Robin Sloan
the lab
April 2024

At home in high-dimensional space

Twenty-sided die with faces inscribed with Greek letters, 2nd century B.C.E.–4th century C.E.
Twenty-sided die with faces inscribed with Greek letters, 2nd century B.C.E.–4th century C.E.

Hello from the lab!

In this edition of my technical newsletter, I want to share a few thoughts and links that have stacked up in my notes recently.

This is an archived edition of Robin’s lab newsletter. You can sign up to receive future editions using the form at the bottom of the page.

First, though, I want to be sure you know about Moonbound, my new novel coming in June.

An advance copy of Moonbound, looking very nice on my shelf with its vivid cover.
Moonbound advance copy, aspirational shelving

This novel is more germane to the interests of this newsletter than my previous work, for a few reasons:

I’ll now encourage you to preorder Moonbound, which you can do anywhere books are sold, in any format you like, print or digital or audio. Barnes & Noble is a great option; Amazon is, of course, very convenient.

I know you understand very well the power of the algorithm: the way attention compounds. What you might not under­stand is the rela­tively modest scale of book publishing success. It only requires sales in the single-digit thousands to pop a book onto the best­seller lists, which can become gateways to further success. The point of the preorder, then, is to focus a diffuse field of interest into the hot week of a book’s release.

That’s all to say, in this domain of culture, your preorder has real consequence. Feel the power!

After you preorder, forward your confir­ma­tion email to preorder@robinsloan.com and, just before the book’s release, I’ll mail you a copy of a limited-edition zine full of world­building clues. Yes, in the real physical mail!

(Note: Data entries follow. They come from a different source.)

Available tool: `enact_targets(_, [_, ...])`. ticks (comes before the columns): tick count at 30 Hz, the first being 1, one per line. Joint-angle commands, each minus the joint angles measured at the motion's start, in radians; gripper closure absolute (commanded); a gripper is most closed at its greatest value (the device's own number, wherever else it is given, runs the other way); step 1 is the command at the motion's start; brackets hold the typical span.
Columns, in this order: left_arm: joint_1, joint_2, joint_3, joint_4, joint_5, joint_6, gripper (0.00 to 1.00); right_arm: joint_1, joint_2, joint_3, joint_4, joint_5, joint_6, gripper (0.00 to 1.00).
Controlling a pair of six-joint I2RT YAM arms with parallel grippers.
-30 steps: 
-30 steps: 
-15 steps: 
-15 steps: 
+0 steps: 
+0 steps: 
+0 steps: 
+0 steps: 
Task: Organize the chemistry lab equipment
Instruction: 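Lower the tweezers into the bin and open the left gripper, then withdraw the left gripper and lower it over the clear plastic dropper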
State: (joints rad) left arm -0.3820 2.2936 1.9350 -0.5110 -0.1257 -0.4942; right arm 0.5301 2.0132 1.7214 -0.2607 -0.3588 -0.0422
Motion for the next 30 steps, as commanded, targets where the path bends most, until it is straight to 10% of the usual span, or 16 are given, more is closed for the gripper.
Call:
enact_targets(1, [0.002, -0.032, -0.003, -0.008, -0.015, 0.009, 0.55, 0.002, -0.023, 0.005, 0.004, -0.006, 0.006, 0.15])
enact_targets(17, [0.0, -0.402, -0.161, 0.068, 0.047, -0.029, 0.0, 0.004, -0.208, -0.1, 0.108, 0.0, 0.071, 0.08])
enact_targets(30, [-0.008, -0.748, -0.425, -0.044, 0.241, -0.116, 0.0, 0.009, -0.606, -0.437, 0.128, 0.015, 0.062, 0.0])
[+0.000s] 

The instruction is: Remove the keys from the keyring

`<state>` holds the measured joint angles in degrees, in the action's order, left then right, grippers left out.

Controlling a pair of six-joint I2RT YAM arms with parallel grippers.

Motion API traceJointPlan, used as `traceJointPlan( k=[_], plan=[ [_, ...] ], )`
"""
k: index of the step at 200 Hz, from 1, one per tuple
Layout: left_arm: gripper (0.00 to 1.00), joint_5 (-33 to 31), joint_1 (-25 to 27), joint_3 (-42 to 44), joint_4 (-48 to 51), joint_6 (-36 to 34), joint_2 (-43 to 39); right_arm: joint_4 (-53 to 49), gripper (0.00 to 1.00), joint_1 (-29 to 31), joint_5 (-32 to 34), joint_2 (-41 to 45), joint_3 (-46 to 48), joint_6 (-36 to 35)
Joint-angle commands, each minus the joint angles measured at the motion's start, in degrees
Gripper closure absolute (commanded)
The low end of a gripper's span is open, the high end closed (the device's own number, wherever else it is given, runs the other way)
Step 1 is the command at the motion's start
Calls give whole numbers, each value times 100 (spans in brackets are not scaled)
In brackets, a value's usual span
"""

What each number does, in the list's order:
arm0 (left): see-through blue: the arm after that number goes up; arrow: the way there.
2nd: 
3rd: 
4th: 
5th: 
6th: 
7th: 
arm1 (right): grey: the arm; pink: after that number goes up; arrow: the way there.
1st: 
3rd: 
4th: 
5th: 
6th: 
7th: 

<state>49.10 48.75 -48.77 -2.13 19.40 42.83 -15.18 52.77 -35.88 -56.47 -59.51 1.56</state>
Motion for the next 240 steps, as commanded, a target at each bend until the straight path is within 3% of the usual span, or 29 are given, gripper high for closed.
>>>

Which brings us to our first technical report … 

Delivering the mail in Val Town

I’ve previ­ously expressed enthusiasm about Val Town. Now, I’ve actually used it for something, and I can report that my enthu­siasm has only grown.

Val Town offers a light­weight web editor for Type­Script functions that can run in a variety of ways. For me, the killer app is the built-in email handler, which works like this:

  1. You create a “val” and designate it an email handler. That val is auto­mat­i­cally connected to an email address that looks something like this: yourUserName.coolEmailHandler@valtown.email.

  2. You write a function that accepts an Email object. This function will be called auto­mat­i­cally when new emails arrive, and it can do anything! Maybe you want to save the message to a database. Maybe you want to parse the body and execute some command. Maybe you want to send a reply — Val Town will happily do that.

  3. You start sending emails to your val!

I think a partic­u­larly powerful option here is to pass the body over to a language model, along with a prompt explaining what kind of infor­ma­tion you’d like to extract. In this way, an email handler val can become a bridge between the chaotic, unstruc­tured world of email and whatever more formal, schematic require­ments you might have.

Indeed, this is part of what’s happening behind the scenes with my preorder registration, described above. I wanted to avoid even the minimal friction of “please fill out this Google Form”, and since an online order is almost always repre­sented by a confir­ma­tion email, I wondered, “What if people could just forward those emails along? What if I … didn’t have to read them all myself?”

Getting that flow up and running as a val was easy and fun.

This is not a huge deal; honestly, a Google Form would have been fine. But, I am an incor­ri­gible sender of emails-to-self; it’s how I log and manage most of my notes, including many of the items that you’ll find in this newsletter. So, this expe­ri­ence has got me thinking: how might I enrich that flow, adding some structure along the way? What new flavors of emails-to-self might I conceive, with what kinds of useful “side effects”?

This is all to say, Val Town has fired up my imagination — always a good sign. The company and userbase alike are small enough to feel convivial and responsive; it’s a cool platform at a cool time.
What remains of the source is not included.